• [WORK TASK]
Look through the data below and say how many of its lines contain "aluminium", adding nothing else.

(DATA FOR THIS TASK begins)

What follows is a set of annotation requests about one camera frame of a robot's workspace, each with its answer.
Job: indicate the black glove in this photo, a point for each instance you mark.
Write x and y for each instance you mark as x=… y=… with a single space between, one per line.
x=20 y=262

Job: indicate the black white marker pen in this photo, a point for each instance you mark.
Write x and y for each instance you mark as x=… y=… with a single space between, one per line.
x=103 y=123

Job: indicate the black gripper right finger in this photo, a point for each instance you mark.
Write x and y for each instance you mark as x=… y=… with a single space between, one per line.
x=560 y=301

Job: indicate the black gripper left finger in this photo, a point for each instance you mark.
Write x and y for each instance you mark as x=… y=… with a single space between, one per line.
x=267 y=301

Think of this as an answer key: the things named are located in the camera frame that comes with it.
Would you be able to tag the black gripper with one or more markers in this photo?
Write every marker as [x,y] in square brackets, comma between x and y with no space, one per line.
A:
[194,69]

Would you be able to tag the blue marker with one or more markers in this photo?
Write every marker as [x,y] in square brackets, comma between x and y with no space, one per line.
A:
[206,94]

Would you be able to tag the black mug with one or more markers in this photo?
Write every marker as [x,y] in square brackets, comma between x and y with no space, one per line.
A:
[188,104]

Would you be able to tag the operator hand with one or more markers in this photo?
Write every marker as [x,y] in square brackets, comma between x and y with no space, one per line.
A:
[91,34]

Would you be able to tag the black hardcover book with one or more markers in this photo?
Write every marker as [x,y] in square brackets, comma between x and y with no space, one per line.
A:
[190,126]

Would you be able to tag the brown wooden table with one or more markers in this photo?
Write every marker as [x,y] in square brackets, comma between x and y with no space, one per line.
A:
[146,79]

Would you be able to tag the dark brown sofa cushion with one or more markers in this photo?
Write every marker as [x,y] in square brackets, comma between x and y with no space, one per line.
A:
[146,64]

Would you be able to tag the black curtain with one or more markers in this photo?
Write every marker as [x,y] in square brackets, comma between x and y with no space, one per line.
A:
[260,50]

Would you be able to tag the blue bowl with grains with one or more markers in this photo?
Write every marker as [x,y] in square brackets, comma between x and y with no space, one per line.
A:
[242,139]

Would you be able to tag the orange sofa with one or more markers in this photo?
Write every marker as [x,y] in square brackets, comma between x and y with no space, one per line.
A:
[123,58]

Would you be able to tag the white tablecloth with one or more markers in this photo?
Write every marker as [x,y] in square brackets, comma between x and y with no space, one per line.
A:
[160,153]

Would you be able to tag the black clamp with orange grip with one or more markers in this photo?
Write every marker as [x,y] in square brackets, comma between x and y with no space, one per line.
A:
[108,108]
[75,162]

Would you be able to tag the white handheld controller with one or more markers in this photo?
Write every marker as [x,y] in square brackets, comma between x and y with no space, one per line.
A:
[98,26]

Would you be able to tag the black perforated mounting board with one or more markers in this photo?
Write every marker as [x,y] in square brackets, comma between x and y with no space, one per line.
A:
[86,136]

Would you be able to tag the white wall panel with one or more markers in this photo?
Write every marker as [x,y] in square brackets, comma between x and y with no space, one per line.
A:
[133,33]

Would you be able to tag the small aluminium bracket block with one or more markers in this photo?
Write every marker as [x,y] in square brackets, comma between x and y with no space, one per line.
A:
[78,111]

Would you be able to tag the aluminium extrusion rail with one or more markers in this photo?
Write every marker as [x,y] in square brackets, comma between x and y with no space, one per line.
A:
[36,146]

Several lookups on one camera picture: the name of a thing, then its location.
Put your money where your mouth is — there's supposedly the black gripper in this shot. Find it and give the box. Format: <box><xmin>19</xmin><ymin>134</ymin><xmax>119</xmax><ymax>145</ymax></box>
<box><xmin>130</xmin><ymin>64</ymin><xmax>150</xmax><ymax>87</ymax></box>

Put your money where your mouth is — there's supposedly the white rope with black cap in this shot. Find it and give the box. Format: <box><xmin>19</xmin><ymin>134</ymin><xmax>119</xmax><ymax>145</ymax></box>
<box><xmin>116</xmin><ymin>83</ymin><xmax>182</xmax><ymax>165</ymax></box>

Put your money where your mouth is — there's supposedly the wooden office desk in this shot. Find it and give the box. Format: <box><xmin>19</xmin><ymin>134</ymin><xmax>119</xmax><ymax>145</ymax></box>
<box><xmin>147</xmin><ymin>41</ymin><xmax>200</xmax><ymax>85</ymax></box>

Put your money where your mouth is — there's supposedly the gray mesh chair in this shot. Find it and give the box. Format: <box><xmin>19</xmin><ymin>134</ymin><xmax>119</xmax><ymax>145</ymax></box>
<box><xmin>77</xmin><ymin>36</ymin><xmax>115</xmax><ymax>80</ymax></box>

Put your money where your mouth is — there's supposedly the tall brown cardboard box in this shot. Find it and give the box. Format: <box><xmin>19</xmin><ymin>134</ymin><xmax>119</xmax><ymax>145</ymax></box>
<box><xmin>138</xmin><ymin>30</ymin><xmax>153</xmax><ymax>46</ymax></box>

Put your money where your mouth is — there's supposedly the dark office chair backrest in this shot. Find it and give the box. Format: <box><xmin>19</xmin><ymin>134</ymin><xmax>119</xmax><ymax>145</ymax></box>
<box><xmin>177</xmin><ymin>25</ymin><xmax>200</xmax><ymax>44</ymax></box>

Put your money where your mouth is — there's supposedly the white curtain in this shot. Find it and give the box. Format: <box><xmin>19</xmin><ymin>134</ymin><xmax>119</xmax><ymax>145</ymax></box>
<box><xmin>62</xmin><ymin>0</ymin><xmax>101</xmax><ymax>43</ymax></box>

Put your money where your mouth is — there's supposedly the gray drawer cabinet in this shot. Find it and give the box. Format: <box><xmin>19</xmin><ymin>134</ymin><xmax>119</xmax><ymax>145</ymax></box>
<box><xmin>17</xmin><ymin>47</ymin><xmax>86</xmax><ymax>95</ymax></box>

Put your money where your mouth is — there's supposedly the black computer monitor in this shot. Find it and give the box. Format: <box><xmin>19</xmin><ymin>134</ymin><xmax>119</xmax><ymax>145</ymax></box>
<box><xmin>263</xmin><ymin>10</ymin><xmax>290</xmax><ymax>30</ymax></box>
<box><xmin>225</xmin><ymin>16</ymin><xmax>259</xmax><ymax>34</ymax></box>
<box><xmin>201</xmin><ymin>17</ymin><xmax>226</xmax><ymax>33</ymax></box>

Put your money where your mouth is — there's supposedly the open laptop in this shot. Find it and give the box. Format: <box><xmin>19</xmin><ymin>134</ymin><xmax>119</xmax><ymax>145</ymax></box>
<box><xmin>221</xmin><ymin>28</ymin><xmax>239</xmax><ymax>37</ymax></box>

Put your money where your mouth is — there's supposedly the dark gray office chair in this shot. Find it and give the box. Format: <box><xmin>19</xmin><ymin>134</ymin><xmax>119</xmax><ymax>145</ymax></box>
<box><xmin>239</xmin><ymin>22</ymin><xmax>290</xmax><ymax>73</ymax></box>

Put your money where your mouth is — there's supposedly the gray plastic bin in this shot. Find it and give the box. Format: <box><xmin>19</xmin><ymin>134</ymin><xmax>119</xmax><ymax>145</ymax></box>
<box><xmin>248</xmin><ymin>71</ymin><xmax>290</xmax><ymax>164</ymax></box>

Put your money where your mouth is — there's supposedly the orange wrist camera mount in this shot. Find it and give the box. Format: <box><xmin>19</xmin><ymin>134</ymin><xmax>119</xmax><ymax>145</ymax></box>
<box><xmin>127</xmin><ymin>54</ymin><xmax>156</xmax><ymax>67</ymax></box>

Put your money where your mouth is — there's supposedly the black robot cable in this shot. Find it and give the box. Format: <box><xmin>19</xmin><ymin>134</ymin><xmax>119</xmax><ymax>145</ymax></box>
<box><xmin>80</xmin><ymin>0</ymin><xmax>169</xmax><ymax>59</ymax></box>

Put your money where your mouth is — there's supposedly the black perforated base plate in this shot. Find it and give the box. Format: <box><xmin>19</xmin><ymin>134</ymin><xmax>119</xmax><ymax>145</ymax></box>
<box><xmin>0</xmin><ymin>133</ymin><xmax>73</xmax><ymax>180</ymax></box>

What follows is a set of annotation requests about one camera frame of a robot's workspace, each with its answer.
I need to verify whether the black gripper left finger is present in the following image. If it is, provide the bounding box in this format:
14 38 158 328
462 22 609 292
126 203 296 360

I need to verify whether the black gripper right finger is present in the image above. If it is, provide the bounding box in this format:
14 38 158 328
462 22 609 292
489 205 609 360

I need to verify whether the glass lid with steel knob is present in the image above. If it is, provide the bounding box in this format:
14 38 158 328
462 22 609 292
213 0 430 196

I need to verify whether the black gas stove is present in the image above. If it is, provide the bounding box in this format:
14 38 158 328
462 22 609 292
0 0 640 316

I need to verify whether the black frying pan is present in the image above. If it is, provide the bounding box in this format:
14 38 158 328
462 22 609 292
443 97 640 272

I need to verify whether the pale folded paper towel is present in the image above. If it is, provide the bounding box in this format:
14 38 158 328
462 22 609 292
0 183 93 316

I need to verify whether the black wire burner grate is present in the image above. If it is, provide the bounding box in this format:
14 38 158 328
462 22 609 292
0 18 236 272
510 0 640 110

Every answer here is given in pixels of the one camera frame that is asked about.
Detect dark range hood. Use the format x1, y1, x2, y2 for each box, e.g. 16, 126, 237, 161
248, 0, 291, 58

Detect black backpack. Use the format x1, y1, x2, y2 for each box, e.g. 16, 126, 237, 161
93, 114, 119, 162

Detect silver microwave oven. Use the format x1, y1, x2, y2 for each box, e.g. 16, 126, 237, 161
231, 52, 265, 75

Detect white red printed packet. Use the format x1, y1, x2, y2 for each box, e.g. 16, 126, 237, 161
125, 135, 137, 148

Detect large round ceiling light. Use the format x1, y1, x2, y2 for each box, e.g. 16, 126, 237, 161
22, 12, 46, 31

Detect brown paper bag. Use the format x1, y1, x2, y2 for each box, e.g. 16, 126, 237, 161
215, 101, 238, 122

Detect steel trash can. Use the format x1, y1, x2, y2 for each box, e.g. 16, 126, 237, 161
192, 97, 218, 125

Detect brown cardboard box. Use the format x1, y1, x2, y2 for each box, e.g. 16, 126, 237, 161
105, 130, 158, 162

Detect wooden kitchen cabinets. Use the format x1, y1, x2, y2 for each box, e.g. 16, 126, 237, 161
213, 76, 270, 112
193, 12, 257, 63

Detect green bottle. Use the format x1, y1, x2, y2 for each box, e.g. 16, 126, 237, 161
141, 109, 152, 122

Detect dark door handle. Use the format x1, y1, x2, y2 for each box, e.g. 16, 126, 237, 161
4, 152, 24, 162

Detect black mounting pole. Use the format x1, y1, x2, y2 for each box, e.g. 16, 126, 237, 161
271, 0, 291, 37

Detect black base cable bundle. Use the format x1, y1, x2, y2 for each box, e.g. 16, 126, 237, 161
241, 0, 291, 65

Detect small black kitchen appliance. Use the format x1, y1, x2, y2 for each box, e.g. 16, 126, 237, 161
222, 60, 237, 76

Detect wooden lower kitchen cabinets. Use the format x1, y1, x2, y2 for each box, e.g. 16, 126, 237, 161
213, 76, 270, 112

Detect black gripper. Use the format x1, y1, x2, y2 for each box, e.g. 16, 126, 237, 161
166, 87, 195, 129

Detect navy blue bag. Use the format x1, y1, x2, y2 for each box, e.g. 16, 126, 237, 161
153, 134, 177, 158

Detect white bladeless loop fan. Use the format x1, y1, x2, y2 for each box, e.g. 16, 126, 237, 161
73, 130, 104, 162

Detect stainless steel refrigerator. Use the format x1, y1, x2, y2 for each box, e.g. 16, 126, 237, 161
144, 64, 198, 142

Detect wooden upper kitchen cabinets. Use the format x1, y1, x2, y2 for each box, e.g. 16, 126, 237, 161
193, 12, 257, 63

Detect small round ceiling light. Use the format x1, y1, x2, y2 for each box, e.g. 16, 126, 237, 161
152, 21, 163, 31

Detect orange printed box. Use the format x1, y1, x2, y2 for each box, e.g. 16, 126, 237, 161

(DATA FOR THIS TASK ends)

• [RESPONSE BELOW]
2